Many parts of The Harmonist are noteworthy, in particular Harry’s visits to his parents’ grave. There, he tells them about his daily life, as well as his hopes and fears. Also interesting is the relationship between Harry and Robert, who just happen to love the same woman, Erna Eggstein, a young student who clearly loves the innocent and wide-eyed Harry but finds herself drawn to the rugged and direct Robert. The former puts her at odds with the views of her peers who openly question her association with a Jew. This act, coupled with the fact that she is employed by a Jewish family, places her at risk when patriotic, Aryan fervor begins to engulf Germany. In addition, the scenes in which the group must confront the fact that politics and discriminatory laws are endangering their continued collaboration are powerful, for as some have a sense of what is coming, others exhibit a degree of denial, shrugging current sentiments off as temporary and dismissing worries of persecution as simply baseless conspiracies. In one scene, a German official informs Harry and Robert that due to the make-up of the group, they can’t perform anymore. In telling them this, he is curt and emotionless. A moment later, however, the official, now a little lighter and more affable, asked them to autograph one of their records for his nephew. It is a scene that perfectly captures the divided feelings of the group’s fans.

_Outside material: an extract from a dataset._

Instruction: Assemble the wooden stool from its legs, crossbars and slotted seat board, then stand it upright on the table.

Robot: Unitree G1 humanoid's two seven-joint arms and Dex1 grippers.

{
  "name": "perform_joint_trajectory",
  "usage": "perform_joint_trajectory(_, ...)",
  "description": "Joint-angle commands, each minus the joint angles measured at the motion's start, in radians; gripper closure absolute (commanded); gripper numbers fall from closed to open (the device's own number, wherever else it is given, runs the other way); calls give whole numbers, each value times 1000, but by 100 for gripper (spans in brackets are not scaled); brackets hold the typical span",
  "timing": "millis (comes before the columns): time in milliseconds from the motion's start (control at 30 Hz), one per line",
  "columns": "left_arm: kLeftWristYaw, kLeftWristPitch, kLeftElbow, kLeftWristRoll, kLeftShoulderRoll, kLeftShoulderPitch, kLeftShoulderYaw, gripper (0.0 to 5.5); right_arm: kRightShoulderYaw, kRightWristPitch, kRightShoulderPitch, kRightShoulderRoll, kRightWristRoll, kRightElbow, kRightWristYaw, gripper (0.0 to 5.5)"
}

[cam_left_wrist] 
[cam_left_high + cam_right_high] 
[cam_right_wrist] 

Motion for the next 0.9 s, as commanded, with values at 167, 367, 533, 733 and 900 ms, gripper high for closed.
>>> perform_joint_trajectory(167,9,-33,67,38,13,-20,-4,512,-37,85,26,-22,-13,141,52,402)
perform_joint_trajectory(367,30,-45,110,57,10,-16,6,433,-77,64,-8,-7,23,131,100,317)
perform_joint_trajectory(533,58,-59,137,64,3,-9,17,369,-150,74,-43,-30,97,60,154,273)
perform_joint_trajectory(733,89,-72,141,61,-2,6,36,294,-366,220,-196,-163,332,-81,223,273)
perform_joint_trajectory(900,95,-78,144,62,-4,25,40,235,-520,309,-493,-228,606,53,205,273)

While the film is consistently interesting, several of the characters remain woefully undeveloped. With the exception of Ari, who is presented simply as a naïve, good-natured lover of women, the other members of the group remain enigmas. However, this is a minor quibble in a movie that is both moving and tragic. That politics could break up such a talented and loved group is a shock, and the group’s demise is heartbreaking. It’s interesting to note that it is a heartbreak felt by all ages, from the elderly women in the audience, their faces beaming with joy at hearing such beautiful songs, to the children, laughing at Harry’s humorous mannerisms, to the men and women smiling, singing alone, and then exploding into rapturous applause. This truly was a group adored by all. (on DVD)

3 and a half stars

*The Harmonists is in German with English subtitles.